Whitman loved the “primitives”, “the most wonderful proofs of what Nature can produce, (the survival of the fittest, no doubt–all the frailer examples dropt, sorted out by death).” Or were they sorted out by genocide? Or did W take into account how demanding was the journey they made from the West all the way to the Capital? Perhaps not in his “first class coach”. This exerpt from “An Indian Bureau Reminiscence”, succinctly sums up my thesis: the dominant culture will show affection for a stereotype of that which they oppress, whether its the “primitives” or “Nature”. There is in W, even a hope that they can still be civilized. Because, “for all his paint, Hole-in-the-Day is a handsome Indian, mild and calm. So W either heralds their “gnarl’d” untamed virility, or displays how submissive they are. W did not realize these were respected members of a tribe desperately stooping down to a discourse with the State that was rigged from the start. This distorted admiration was evidenced even in Custer’s depictions of natives (2).

Whitman’s time at the Indian Bureau of the Interior Department is not just dubious, but makes him guilty and actively complicit in the demise of natives, if not outright racist. Kenny also recalls how the Sand Creek Massacre took place the previous year of his employment there. (2). It’s getting old to me the obvious and prevalent corruption in State Bureaus. In a totalitarian move, they dominated all discourse on Native American and colonial relations. This is why the State, any State, must go.*

The biggest tragedy in all this was that Indigenous Americans had a completely different idea of land ownership. Westerners (even Environmentalists) use the phrase, “We took their land”, or “We stole their land”. While I admire this show of solidarity, it overlooks the bigger tragedy of how we exploited the land itself. In other words, “We” developed. the. land. Through extractive Industry, we relentlessly exterminated the Buffalo, and felled the forests like they were an enemy to be driven back all the way to the coastline. Never did Westerners allow themselves to understand the Natives relationship to the land. Those most deserving to “own” the land “owned” it the least.

Whitman may have believed in “Democracy” but what he feared was class equality, what he feared was Anarchy. In “Democratic Vistas” he warns, “I will not gloss over the appalling dangers of universal suffrage in the Unites States.” This fear of actually granting humans their own political autonomy is the same fascist strain in America that led to the Orangeburg massacre at the University of South Carolina in 1968, in which police killed three young men and injured twenty-eight more.
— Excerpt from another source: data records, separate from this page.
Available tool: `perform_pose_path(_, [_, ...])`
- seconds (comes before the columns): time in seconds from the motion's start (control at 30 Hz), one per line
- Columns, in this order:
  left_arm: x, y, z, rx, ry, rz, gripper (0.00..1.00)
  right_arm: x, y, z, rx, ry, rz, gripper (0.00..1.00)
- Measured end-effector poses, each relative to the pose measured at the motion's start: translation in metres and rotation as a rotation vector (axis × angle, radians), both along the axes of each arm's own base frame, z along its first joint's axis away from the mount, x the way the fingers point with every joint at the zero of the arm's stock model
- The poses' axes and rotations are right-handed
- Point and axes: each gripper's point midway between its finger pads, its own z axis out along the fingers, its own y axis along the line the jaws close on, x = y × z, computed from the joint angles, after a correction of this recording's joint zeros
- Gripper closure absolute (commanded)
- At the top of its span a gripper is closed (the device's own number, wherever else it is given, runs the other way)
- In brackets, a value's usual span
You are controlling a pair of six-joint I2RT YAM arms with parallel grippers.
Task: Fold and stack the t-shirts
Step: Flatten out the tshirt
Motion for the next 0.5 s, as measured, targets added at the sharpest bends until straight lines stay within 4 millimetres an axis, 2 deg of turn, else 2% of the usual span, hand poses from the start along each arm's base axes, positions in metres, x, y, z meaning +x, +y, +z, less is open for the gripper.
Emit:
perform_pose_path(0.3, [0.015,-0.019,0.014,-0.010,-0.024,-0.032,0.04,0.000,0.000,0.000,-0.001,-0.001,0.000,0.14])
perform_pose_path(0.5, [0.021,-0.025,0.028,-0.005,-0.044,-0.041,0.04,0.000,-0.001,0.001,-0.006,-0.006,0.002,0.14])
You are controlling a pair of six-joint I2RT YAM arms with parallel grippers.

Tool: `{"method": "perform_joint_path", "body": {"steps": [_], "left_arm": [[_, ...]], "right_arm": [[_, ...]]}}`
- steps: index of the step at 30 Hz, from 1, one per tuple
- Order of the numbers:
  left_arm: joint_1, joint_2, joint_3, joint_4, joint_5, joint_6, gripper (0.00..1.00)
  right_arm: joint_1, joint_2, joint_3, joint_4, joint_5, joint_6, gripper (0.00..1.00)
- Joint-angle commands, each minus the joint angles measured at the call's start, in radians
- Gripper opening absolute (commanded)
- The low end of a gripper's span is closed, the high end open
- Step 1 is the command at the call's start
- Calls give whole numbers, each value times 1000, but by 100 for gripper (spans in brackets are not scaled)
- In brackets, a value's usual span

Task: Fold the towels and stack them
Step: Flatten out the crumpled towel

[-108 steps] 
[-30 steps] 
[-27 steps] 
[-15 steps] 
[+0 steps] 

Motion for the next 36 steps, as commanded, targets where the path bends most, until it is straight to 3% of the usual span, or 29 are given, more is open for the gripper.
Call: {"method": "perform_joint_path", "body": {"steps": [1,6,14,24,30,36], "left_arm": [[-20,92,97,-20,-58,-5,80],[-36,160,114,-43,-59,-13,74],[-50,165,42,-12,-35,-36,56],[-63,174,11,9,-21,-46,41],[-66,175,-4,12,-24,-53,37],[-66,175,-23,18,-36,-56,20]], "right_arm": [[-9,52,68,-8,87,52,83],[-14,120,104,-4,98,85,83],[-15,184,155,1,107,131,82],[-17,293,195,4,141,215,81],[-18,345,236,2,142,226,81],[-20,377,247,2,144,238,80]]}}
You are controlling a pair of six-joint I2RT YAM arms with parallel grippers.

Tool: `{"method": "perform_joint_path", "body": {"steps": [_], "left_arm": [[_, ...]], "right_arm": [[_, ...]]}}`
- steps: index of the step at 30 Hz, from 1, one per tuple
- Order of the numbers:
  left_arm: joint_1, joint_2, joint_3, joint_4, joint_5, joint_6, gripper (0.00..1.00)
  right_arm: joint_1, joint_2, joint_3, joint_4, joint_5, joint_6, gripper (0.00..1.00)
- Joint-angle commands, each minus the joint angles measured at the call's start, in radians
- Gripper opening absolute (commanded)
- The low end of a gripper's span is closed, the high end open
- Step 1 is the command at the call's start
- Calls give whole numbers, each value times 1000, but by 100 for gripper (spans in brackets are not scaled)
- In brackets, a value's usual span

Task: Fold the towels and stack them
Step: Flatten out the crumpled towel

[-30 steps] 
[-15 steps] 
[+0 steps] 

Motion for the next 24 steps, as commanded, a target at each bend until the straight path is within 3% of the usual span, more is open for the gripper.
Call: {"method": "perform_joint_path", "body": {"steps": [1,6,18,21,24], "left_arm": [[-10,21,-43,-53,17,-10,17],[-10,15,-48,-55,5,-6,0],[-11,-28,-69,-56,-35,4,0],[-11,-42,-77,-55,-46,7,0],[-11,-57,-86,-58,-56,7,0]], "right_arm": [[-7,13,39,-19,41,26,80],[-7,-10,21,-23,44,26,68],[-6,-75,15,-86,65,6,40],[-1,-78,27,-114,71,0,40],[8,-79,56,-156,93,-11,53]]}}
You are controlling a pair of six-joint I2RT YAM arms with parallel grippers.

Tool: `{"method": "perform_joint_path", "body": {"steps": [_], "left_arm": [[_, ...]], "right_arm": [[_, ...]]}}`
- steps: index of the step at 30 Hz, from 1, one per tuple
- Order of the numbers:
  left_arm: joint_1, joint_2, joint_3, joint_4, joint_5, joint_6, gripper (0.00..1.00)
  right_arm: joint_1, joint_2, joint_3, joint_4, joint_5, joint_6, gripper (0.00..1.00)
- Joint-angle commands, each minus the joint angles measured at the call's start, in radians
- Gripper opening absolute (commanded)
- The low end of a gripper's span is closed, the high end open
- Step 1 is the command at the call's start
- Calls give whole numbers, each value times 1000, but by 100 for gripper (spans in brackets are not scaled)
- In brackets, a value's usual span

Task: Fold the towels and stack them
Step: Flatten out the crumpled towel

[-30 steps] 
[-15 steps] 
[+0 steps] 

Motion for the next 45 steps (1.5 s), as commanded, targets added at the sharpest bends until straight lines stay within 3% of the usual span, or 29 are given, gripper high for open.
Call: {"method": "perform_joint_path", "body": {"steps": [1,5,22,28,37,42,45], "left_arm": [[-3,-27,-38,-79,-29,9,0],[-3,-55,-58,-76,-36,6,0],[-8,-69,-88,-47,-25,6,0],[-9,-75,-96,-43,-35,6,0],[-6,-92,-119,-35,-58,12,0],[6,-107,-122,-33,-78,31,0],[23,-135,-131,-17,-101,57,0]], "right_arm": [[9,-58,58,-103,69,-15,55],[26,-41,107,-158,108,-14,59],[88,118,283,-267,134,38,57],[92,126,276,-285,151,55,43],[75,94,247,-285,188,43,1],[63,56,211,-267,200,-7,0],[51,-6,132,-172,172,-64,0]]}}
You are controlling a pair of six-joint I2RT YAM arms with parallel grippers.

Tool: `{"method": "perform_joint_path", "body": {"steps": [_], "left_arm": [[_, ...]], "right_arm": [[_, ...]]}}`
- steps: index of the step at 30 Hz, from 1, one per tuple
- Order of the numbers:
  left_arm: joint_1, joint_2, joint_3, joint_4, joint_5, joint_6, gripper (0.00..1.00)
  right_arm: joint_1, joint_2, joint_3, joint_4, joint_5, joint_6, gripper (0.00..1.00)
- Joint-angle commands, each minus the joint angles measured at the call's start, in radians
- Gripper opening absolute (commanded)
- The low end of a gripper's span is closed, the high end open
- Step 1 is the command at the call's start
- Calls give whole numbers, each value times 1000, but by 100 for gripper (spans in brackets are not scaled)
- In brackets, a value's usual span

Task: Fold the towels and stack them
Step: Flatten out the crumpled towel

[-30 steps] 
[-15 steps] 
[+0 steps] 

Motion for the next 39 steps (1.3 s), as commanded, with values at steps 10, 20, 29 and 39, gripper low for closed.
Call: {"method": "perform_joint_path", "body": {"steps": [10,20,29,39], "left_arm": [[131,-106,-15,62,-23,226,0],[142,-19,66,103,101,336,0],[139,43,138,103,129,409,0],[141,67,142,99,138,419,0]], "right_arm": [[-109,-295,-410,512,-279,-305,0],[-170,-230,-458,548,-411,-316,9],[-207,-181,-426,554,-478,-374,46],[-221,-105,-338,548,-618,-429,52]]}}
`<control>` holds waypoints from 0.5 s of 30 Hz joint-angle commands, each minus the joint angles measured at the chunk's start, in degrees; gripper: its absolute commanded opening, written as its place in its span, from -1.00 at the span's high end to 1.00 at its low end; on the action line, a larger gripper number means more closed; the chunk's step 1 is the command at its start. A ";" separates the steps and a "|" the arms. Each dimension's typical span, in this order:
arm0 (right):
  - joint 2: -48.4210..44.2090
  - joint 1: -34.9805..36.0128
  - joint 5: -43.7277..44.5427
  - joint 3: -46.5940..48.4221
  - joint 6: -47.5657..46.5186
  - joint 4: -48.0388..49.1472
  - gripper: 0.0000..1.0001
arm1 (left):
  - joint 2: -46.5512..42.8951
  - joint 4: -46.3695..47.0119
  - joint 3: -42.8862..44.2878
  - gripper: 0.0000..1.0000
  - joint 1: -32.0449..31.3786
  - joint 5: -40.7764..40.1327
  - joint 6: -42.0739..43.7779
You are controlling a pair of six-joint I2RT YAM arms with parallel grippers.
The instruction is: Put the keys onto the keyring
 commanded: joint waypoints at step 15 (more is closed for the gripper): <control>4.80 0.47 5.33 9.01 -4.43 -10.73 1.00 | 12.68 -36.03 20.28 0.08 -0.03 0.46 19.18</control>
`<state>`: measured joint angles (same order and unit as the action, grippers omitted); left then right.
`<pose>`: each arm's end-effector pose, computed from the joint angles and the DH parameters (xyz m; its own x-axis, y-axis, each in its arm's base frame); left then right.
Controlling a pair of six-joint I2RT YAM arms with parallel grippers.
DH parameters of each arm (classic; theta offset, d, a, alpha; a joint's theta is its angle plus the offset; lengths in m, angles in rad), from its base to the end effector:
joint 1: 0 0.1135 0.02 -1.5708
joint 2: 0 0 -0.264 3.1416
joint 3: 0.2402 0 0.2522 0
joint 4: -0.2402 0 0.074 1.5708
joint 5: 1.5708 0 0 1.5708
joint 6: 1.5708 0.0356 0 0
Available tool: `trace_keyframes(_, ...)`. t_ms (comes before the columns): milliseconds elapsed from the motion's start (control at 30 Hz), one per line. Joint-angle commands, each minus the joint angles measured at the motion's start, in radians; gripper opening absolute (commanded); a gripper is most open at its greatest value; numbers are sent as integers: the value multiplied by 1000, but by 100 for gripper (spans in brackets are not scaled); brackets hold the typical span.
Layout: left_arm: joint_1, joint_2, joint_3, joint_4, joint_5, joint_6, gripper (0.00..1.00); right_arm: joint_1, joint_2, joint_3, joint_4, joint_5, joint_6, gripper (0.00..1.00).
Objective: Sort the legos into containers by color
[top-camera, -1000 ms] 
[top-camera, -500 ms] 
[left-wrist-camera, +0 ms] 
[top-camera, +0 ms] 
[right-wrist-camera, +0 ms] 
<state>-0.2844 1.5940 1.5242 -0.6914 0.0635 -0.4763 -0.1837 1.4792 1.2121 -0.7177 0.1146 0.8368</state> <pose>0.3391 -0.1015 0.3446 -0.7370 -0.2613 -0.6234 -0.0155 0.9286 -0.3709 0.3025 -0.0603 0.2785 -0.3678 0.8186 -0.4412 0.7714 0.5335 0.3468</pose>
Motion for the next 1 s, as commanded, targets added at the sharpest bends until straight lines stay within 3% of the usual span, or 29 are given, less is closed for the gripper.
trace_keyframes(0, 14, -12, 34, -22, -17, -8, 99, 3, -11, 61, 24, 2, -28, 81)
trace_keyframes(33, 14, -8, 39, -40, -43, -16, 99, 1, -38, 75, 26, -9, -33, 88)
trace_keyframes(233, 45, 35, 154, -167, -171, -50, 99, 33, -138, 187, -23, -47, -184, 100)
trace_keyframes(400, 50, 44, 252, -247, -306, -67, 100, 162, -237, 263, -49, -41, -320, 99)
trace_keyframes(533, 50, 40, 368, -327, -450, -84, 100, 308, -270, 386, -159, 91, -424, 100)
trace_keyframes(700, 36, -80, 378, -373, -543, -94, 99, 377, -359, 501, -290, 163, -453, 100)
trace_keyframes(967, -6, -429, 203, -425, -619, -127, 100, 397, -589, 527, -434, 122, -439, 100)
Again the killing was inevitable when the State disgraced the black minority by sending down the National Guard in fear of insurrection. Whitman goes as far as to advocate for American Imperialism:
“In those respects the republic must soon (if she does not already) outstrip all examples hitherto afforded, and dominate the world.” In his footnotes, he proceeds to praise how much the Nation had already grown, liking America to Rome, and praising the “river, lake, and coast” as a great place for “commerce”. It turns out, green is the color of money.